WORK TASK: Each record should be written out exactly as it stands.

EXTRACTED DATA:
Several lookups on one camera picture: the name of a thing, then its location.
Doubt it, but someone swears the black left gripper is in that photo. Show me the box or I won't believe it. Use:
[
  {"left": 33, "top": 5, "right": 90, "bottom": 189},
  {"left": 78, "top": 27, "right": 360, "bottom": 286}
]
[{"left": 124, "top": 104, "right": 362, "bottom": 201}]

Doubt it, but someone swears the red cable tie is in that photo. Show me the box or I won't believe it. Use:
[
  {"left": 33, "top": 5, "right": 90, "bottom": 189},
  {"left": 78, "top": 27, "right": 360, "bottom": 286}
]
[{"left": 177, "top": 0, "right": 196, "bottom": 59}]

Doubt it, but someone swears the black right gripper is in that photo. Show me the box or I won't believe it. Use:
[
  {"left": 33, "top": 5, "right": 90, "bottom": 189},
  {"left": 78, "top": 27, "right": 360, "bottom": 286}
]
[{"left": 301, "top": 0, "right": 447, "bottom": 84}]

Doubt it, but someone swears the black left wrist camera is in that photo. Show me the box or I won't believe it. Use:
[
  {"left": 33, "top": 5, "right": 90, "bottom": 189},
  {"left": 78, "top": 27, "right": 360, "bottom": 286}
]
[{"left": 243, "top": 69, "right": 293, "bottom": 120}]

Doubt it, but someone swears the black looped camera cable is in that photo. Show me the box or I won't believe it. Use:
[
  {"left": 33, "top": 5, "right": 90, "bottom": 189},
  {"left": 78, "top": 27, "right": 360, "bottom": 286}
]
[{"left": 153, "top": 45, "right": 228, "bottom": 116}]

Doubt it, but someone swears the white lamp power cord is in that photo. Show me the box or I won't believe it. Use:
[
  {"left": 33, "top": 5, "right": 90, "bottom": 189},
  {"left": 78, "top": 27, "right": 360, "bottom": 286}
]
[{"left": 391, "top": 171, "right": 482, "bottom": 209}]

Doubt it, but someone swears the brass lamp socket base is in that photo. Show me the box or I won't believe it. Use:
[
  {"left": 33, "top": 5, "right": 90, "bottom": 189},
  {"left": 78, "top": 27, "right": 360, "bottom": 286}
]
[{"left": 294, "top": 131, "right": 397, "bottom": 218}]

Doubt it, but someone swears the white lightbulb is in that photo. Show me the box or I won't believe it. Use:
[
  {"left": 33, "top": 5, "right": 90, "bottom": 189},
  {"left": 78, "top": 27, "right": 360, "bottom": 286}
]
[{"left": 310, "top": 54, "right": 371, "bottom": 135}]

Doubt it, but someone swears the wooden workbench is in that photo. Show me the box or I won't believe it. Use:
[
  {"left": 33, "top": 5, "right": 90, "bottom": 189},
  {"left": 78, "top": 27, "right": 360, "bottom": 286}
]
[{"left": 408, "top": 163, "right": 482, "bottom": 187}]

ANSWER TO THIS TASK:
Several lookups on one camera picture: the name of a thing, then its location.
Doubt it, but someone swears the black left gripper is in that photo. Show me the box or I won't believe it. Use:
[
  {"left": 33, "top": 5, "right": 90, "bottom": 189},
  {"left": 78, "top": 27, "right": 360, "bottom": 286}
]
[{"left": 124, "top": 104, "right": 362, "bottom": 201}]

Doubt it, but someone swears the red cable tie is in that photo. Show me the box or I won't believe it. Use:
[
  {"left": 33, "top": 5, "right": 90, "bottom": 189},
  {"left": 78, "top": 27, "right": 360, "bottom": 286}
]
[{"left": 177, "top": 0, "right": 196, "bottom": 59}]

Doubt it, but someone swears the black right gripper is in that photo. Show me the box or I won't believe it. Use:
[
  {"left": 33, "top": 5, "right": 90, "bottom": 189},
  {"left": 78, "top": 27, "right": 360, "bottom": 286}
]
[{"left": 301, "top": 0, "right": 447, "bottom": 84}]

Doubt it, but someone swears the black left wrist camera is in that photo. Show me the box or I won't believe it. Use:
[
  {"left": 33, "top": 5, "right": 90, "bottom": 189},
  {"left": 78, "top": 27, "right": 360, "bottom": 286}
]
[{"left": 243, "top": 69, "right": 293, "bottom": 120}]

Doubt it, but someone swears the black looped camera cable is in that photo. Show me the box or I won't believe it. Use:
[
  {"left": 33, "top": 5, "right": 90, "bottom": 189},
  {"left": 78, "top": 27, "right": 360, "bottom": 286}
]
[{"left": 153, "top": 45, "right": 228, "bottom": 116}]

Doubt it, but someone swears the white lamp power cord is in that photo. Show me the box or I won't believe it. Use:
[
  {"left": 33, "top": 5, "right": 90, "bottom": 189},
  {"left": 78, "top": 27, "right": 360, "bottom": 286}
]
[{"left": 391, "top": 171, "right": 482, "bottom": 209}]

Doubt it, but someone swears the brass lamp socket base is in that photo. Show me the box or I won't believe it. Use:
[
  {"left": 33, "top": 5, "right": 90, "bottom": 189},
  {"left": 78, "top": 27, "right": 360, "bottom": 286}
]
[{"left": 294, "top": 131, "right": 397, "bottom": 218}]

Doubt it, but someone swears the white lightbulb is in that photo. Show me the box or I won't believe it. Use:
[
  {"left": 33, "top": 5, "right": 90, "bottom": 189},
  {"left": 78, "top": 27, "right": 360, "bottom": 286}
]
[{"left": 310, "top": 54, "right": 371, "bottom": 135}]

Doubt it, but someone swears the wooden workbench is in that photo. Show me the box or I won't believe it. Use:
[
  {"left": 33, "top": 5, "right": 90, "bottom": 189},
  {"left": 78, "top": 27, "right": 360, "bottom": 286}
]
[{"left": 408, "top": 163, "right": 482, "bottom": 187}]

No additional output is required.